Joseph Beuy’s “…was sacked from the Dusseldorf academy in 1972 because he let anyone join his course who applied for it.”
“Education for him should never be an elitist activity…”
I would be curious to see how this would pan out. Having students in the class who truly desire to be there, even if they aren’t necessarily at the ‘level’ that is required (which is informed by standardized testing – a terrible way of testing ones capabilities), it seems they would work that much harder to learn and make it through the course. Also, in terms of the typical standards for college coursework with its prerequisites, the institutional system didn’t know how to handle Beuy’s approach, which works well as far as how culture is experienced in actuality.
“…students of academic art had traditionally copied their masters. Now one could learn or teach by making challenging proposals, or by asking questions.”
I think it’s for this reason that academic art still holds an issue in its interior. Because creative and critical thinking are typically not a major part of education in general, entering the world of collegiate studies, even in art, it is easy to fall into the position of follower and wait for instructions from the professor, who only has their own experience to pull from.
“The publicity…put out soon became as important as the exhibitions themselves.”
The idea of the exhibition, the existence of its representation of work and a space to gather for exchanging ideas in itself becomes an important message.

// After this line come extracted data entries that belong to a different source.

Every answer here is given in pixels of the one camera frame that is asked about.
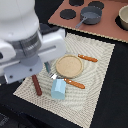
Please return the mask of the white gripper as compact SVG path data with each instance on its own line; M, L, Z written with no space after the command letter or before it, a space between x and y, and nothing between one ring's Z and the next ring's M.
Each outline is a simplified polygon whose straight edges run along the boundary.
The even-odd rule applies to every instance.
M45 62L66 53L65 30L37 31L26 40L7 42L0 39L0 84L10 84L39 73Z

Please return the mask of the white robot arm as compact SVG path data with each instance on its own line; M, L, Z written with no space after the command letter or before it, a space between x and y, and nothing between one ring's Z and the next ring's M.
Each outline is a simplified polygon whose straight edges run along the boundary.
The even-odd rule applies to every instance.
M35 0L0 0L0 83L39 73L66 53L65 30L41 34Z

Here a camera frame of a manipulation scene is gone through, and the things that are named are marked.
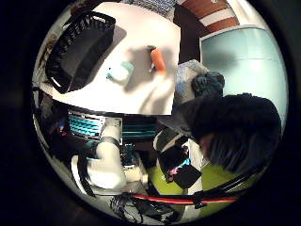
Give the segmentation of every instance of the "black basket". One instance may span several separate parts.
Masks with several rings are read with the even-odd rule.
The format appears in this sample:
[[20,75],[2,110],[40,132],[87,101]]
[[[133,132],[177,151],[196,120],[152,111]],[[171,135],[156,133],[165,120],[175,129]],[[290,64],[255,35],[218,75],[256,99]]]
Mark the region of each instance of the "black basket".
[[99,12],[77,17],[63,32],[46,63],[46,75],[60,93],[85,86],[93,67],[113,41],[116,19]]

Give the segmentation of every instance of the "gray fabric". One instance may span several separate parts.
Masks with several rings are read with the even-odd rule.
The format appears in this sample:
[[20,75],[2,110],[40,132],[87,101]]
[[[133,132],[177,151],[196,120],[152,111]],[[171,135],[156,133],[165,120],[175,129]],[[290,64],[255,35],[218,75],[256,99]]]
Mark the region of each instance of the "gray fabric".
[[192,81],[196,97],[206,98],[211,95],[223,96],[225,87],[224,76],[216,72],[207,72],[204,76],[197,76]]
[[170,18],[170,11],[176,5],[175,0],[123,0],[121,3],[133,4],[142,8],[147,8],[150,11],[168,18]]

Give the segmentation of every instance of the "white table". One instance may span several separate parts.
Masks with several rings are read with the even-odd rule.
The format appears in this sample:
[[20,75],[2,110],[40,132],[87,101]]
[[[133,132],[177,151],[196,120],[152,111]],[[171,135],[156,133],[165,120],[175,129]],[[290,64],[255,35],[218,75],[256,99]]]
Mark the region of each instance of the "white table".
[[[101,3],[94,11],[116,18],[113,43],[102,55],[96,76],[89,84],[65,94],[53,89],[53,98],[95,111],[170,114],[180,52],[180,28],[145,8],[122,3]],[[148,45],[155,45],[162,51],[166,75],[149,73]],[[135,66],[126,87],[105,79],[108,68],[121,61]]]

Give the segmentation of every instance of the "yellow-green object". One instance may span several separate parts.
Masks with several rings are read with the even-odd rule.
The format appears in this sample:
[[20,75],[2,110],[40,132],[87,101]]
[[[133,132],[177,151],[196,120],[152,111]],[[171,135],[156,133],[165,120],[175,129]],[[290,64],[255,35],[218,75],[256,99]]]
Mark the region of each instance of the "yellow-green object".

“The whole context of the commercial gallery was paradoxical for those conceptual artists whose work presented a critique of capitalism and the art world.”
Although this paradox is true, there is a bit of irony in the fact that within the confines of this institution, the work in which it is investing in, is itself a joke about its own context.
Art-Language → magazine
Tom Marioni believed the gallery was a place for “performances and installations, not a repository of objects.”
In other words, a location for the exchanging ideas. Where there are no boundaries to creative thinking and less limits on conversation then in typical social situations.